__WHAT TO DO__
Lines that contain "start" are to be copied from the material, every one of them.

__GIVEN INFORMATION__
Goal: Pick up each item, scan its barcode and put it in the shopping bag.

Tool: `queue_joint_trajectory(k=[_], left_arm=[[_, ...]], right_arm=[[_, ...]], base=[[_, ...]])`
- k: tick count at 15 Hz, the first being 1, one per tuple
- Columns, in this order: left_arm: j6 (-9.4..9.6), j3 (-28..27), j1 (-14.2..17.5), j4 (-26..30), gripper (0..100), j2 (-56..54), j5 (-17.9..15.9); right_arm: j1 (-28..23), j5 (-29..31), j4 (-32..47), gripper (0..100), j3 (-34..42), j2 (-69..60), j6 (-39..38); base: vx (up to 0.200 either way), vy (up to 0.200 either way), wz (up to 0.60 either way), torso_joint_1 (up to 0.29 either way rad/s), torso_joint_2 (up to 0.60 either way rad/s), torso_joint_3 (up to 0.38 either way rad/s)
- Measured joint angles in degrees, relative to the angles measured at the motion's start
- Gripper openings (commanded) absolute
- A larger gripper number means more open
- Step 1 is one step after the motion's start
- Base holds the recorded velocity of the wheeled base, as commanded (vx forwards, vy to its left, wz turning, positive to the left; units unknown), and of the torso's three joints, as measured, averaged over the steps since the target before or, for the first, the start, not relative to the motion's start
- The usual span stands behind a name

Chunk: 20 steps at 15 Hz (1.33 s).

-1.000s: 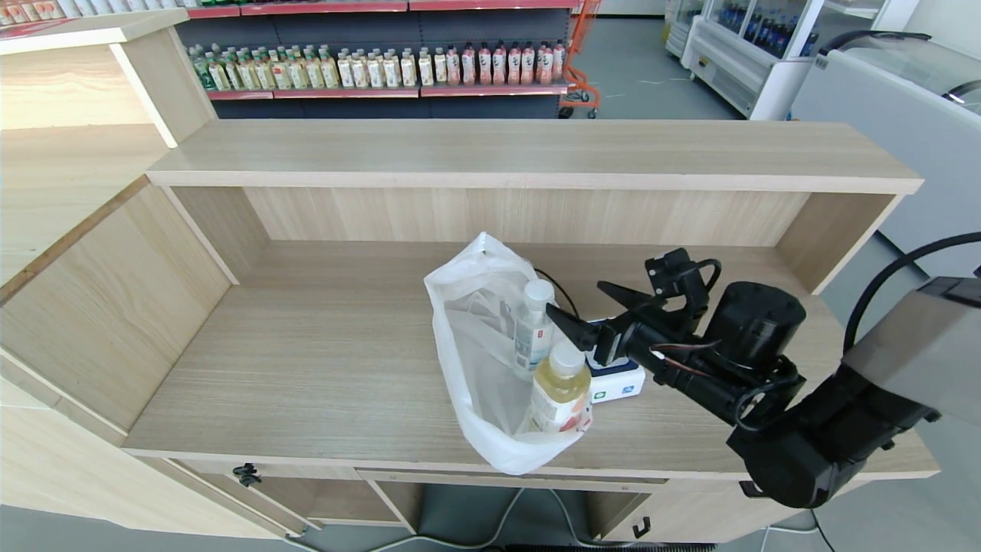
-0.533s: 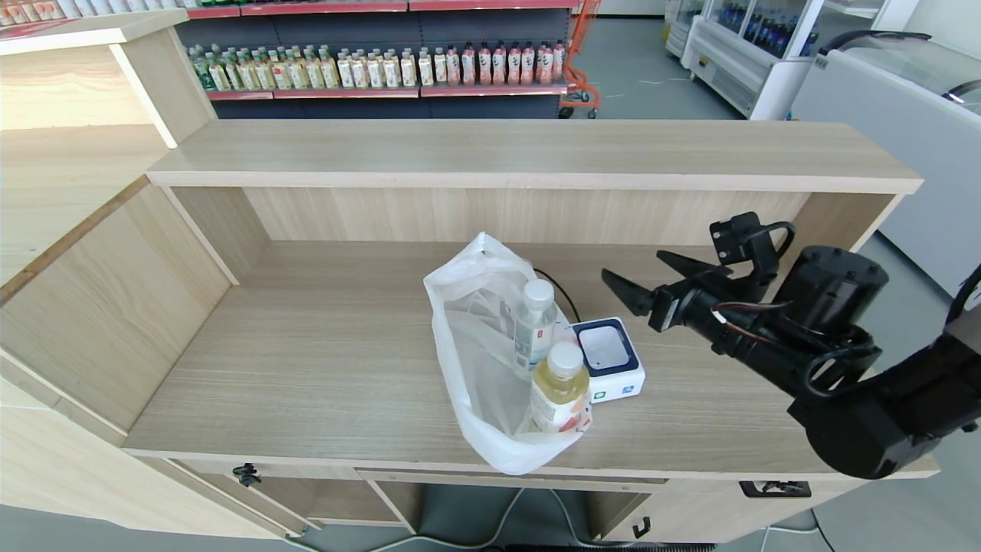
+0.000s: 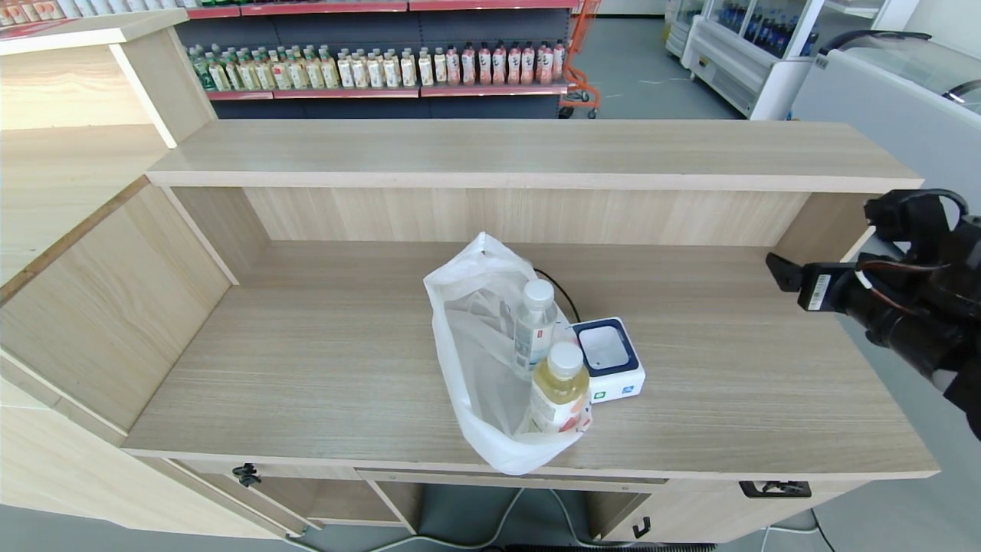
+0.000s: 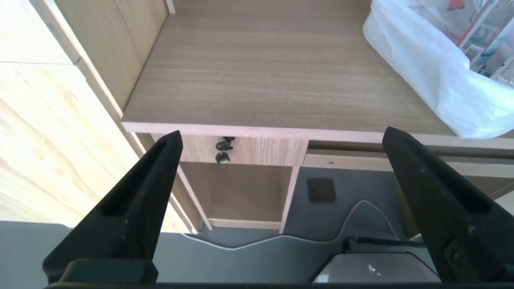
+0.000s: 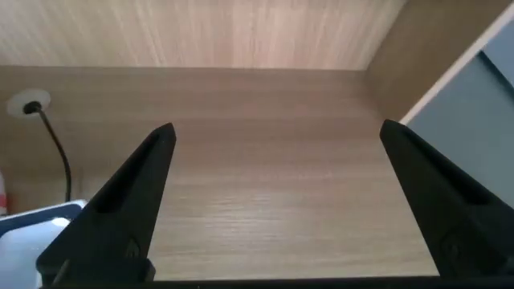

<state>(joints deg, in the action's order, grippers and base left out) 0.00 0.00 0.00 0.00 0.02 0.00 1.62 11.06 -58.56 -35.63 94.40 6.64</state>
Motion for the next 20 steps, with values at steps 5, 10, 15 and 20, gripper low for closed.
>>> queue_joint_trajectory(k=[5,10,15,20], left_arm=[[0.0,0.0,0.0,0.0,100,0.0,0.0],[0.0,0.0,0.0,0.0,100,0.0,0.0],[0.0,0.0,0.0,0.0,100,0.0,0.0],[0.0,0.0,0.0,0.0,100,0.0,0.0]], right_arm=[[-1.0,7.4,3.0,100,20.6,-14.7,-1.5],[2.5,11.1,10.5,100,33.7,-33.4,-3.0],[3.5,3.7,32.7,100,35.5,-55.7,-4.3],[0.6,-2.0,53.6,100,35.6,-79.8,-4.4]], base=[[0.0,0.0,0.0,0.0,0.0,0.0],[0.0,0.0,0.0,0.0,0.0,0.0],[0.0,0.0,0.0,0.0,0.0,0.0],[0.0,0.0,0.0,0.0,0.0,0.0]])
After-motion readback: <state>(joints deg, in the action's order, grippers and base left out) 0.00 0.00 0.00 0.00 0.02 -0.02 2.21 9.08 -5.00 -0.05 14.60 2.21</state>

__TASK OUTPUT__
- Measured joint angles in degrees, relative to the angles measured at the motion's start
- Step 1 is one step after the motion's start
- Base holds the recorded velocity of the wheeled base, as commanded (vx forwards, vy to its left, wz turning, positive to the left; units unknown), and of the torso's three joints, as measured, averaged over the steps since the target before or, for the first, the start, not relative to the motion's start

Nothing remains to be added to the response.